### DIRECTIONS
With pictures left out, output exactly the lines of the listing below from the line that has "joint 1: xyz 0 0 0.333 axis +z" to the line that has "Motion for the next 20", both lines kept.
*** Block opens ***
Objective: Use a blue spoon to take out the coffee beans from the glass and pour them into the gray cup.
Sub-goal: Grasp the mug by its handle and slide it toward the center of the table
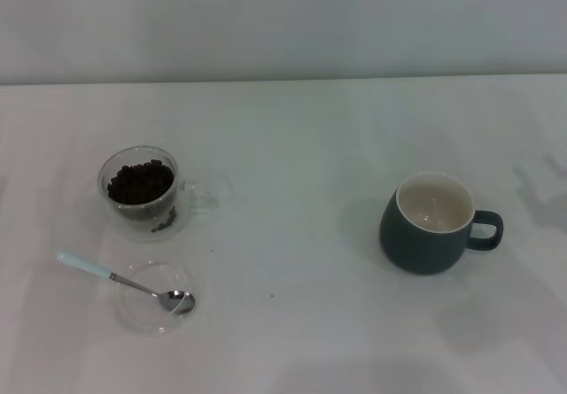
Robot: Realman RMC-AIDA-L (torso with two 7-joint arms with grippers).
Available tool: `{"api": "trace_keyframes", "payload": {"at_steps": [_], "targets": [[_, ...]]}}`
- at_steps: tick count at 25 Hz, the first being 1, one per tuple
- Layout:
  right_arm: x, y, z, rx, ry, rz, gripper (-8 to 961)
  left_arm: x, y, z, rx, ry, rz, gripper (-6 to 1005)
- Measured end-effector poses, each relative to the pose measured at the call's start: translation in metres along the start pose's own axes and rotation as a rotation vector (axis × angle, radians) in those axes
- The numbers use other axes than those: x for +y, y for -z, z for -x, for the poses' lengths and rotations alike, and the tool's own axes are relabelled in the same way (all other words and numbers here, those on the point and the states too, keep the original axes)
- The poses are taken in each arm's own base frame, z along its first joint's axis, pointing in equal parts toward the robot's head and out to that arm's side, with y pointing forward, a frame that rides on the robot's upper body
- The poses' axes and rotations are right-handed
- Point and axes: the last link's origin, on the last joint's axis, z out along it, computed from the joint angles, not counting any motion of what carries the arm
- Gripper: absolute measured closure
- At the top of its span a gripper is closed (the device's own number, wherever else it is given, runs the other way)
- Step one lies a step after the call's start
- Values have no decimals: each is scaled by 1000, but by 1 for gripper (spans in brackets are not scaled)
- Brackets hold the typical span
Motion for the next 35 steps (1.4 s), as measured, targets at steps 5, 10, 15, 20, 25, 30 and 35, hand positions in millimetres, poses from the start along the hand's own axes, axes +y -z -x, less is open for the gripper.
{"api": "trace_keyframes", "payload": {"at_steps": [5,10,15,20,25,30,35], "targets": [[8,13,-4,28,6,51,409,-4,-1,-1,6,-6,-9,127],[21,24,-11,62,10,90,402,-5,-1,-2,8,-8,-14,127],[30,35,-22,115,17,79,300,-8,1,-1,4,-11,-23,127],[32,46,-30,165,10,66,215,-13,2,-2,8,-1,-55,126],[34,53,-35,198,1,64,141,-14,1,-3,13,-5,-58,126],[36,57,-43,251,-8,65,113,-16,-4,-6,31,-16,-55,126],[42,56,-46,268,-16,94,115,-14,-8,-9,44,-18,-49,126]]}}
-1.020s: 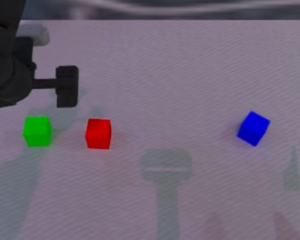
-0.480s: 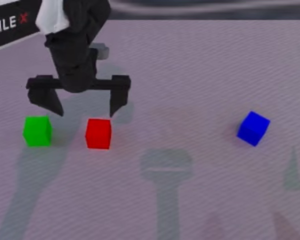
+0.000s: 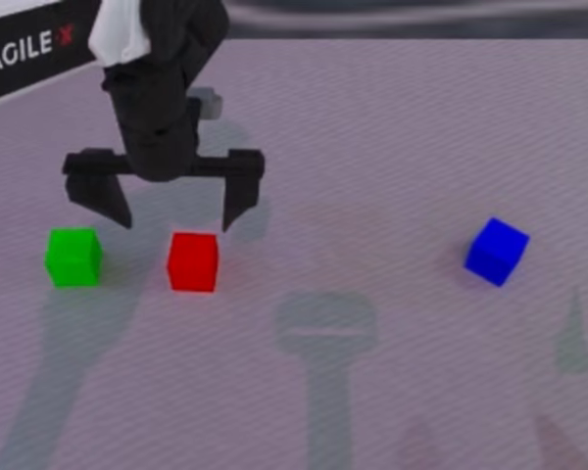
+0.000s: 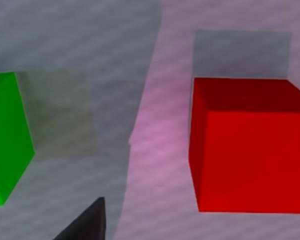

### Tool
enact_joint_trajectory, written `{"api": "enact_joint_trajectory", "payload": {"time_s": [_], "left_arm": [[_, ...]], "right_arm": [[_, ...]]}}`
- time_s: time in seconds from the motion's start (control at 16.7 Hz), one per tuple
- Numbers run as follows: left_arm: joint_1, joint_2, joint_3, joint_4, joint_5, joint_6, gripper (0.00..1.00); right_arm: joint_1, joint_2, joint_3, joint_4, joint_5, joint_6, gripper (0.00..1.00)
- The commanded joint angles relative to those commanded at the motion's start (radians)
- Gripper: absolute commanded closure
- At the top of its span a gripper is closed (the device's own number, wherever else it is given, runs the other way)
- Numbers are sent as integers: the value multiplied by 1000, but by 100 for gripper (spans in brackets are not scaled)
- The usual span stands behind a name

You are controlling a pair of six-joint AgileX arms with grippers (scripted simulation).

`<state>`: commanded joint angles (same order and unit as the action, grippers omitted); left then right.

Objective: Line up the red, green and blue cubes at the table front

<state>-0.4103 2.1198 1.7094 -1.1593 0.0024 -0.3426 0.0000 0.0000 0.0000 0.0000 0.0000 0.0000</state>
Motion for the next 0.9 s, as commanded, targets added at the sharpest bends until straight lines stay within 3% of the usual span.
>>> {"api": "enact_joint_trajectory", "payload": {"time_s": [0.48, 0.78, 0.9], "left_arm": [[-3, 100, -171, 276, 1, 2, 0], [-3, 113, -189, 300, 1, 2, 0], [-3, 113, -189, 300, 1, 2, 15]], "right_arm": [[0, 0, 0, 0, 0, 0, 0], [0, 0, 0, 0, 0, 0, 0], [0, 0, 0, 0, 0, 0, 0]]}}
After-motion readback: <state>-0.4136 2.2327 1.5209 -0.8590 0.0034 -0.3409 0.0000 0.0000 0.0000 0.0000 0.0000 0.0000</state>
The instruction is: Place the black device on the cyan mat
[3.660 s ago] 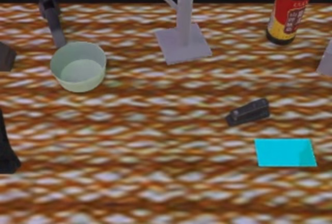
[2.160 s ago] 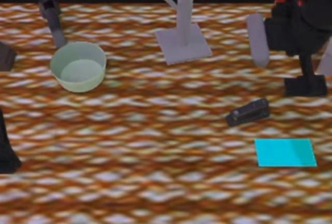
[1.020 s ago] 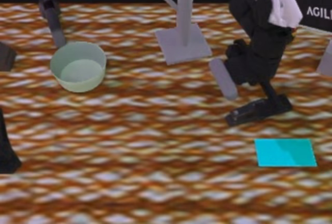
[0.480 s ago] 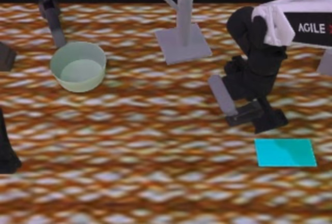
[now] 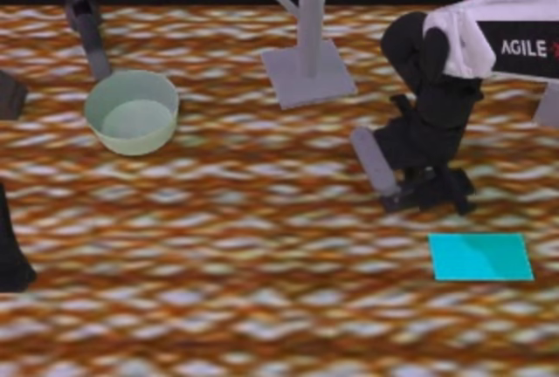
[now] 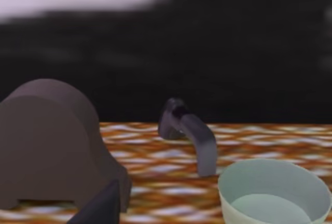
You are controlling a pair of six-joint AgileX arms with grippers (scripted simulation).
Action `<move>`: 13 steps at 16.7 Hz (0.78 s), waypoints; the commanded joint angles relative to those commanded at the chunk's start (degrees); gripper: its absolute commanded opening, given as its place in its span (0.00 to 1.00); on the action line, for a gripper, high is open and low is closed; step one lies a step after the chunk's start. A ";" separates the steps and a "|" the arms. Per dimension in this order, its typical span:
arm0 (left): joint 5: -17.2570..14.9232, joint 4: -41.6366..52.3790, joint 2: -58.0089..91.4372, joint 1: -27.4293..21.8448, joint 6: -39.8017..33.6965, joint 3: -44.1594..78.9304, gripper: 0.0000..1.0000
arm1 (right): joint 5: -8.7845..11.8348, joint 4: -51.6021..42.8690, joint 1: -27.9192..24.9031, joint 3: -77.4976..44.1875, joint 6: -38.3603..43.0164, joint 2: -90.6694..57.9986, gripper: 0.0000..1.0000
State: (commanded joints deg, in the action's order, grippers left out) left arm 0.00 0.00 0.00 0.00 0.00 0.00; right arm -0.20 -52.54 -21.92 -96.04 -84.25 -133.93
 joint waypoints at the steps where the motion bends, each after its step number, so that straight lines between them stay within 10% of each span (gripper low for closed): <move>1: 0.00 0.00 0.00 0.00 0.00 0.00 1.00 | 0.00 0.00 0.00 0.00 0.00 0.00 0.25; 4: 0.00 0.00 0.00 0.00 0.00 0.00 1.00 | 0.00 0.00 0.00 0.00 0.00 0.00 0.02; 13: 0.00 0.00 0.00 0.00 0.00 0.00 1.00 | 0.00 -0.02 0.15 -0.03 0.07 0.06 0.00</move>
State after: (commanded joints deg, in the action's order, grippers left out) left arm 0.00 0.00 0.00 0.00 0.00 0.00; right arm -0.21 -52.55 -21.77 -96.07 -84.19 -133.87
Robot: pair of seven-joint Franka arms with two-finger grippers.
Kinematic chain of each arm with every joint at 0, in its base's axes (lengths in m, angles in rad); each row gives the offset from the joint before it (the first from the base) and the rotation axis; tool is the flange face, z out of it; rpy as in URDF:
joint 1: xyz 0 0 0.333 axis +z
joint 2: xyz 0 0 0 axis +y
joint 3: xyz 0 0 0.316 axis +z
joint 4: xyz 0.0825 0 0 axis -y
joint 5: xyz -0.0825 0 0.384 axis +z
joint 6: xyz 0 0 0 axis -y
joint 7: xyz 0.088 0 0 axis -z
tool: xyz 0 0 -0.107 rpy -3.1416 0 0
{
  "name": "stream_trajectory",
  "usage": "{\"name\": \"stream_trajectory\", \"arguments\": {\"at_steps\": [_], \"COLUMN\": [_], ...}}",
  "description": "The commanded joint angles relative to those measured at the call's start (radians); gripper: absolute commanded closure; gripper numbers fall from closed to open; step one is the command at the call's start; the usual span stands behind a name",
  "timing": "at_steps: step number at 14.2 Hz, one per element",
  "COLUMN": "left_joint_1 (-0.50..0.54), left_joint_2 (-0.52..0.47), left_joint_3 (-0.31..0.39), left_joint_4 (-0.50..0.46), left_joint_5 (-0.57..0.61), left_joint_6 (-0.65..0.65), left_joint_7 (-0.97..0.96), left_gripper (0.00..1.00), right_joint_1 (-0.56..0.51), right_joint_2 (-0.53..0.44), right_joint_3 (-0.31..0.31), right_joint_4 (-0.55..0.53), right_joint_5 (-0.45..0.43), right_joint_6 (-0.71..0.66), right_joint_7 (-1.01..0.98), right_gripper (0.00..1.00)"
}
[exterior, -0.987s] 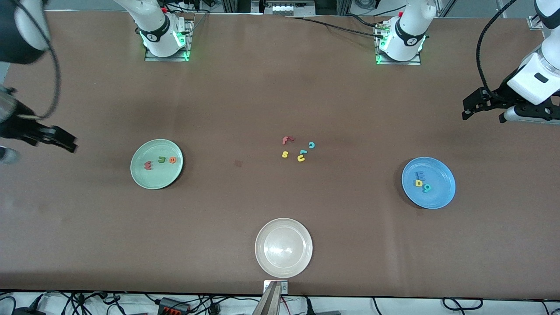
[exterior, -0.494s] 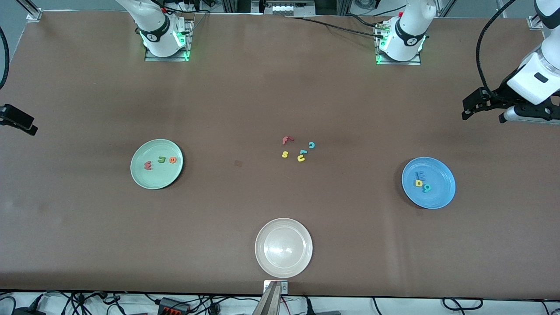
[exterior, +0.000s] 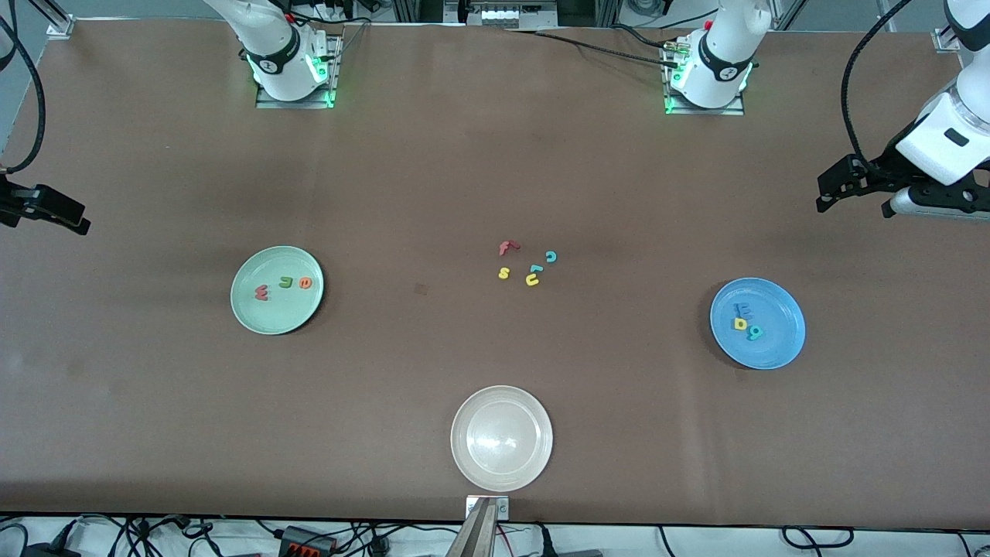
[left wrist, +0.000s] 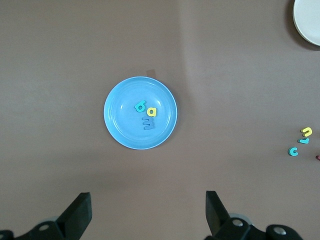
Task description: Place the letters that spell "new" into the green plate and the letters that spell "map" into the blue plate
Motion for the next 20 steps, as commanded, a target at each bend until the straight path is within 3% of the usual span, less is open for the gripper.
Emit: {"name": "stream_trajectory", "arguments": {"at_steps": [1,20], "left_joint_1": [0.012,0.007], "left_joint_2": [0.015,0.015], "left_joint_3": [-0.012,-0.012], "left_joint_4": [0.032,0.033], "left_joint_5": [-0.003,-0.003], "left_joint_6": [-0.022,-0.033], "left_joint_7": [-0.001,-0.003], "left_gripper": [0.0,0.0], "right_joint_1": [0.012,0.004], "right_joint_2": [-0.063,-0.066], "right_joint_3": [-0.002,-0.01], "right_joint_4": [-0.074,-0.077], "right_joint_5": [0.0,0.0], "right_joint_6": [0.03,0.0], "right_joint_7": [-0.003,-0.018], "right_gripper": [0.0,0.0]}}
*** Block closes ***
### EXPECTED ANSWER
joint 1: xyz 0 0 0.333 axis +z
joint 2: xyz 0 0 0 axis +y
joint 3: xyz 0 0 0.316 axis +z
joint 4: xyz 0.0825 0 0 axis -y
joint 5: xyz -0.0825 0 0.384 axis +z
joint 6: xyz 0 0 0 axis -y
joint 7: xyz 0.088 0 0 axis -z
tool: xyz 0 0 -0.107 rpy -3.1416 0 0
{
  "name": "stream_trajectory",
  "usage": "{\"name\": \"stream_trajectory\", \"arguments\": {\"at_steps\": [_], \"COLUMN\": [_], ...}}",
  "description": "The commanded joint angles relative to those measured at the call's start (radians); gripper: absolute commanded closure; gripper numbers fall from closed to open; step one is the command at the call's start; the usual span stands behind a name",
  "timing": "at_steps: step number at 14.2 Hz, one per element",
  "COLUMN": "left_joint_1 (-0.50..0.54), left_joint_2 (-0.52..0.47), left_joint_3 (-0.31..0.39), left_joint_4 (-0.50..0.46), left_joint_5 (-0.57..0.61), left_joint_6 (-0.65..0.65), left_joint_7 (-0.97..0.96), left_gripper (0.00..1.00), right_joint_1 (-0.56..0.51), right_joint_2 (-0.53..0.44), right_joint_3 (-0.31..0.31), right_joint_4 (-0.55..0.53), right_joint_5 (-0.45..0.43), right_joint_6 (-0.71..0.66), right_joint_7 (-1.01..0.98), right_gripper (0.00..1.00)"
}
[exterior, -0.987s] 
[exterior, -0.494s] 
[exterior, +0.000s] 
[left wrist, +0.000s] 
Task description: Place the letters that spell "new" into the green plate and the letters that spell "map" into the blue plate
Motion for the next 20 steps, as commanded, a target at each bend until the straight path is within 3% of the usual span, less is open for the gripper.

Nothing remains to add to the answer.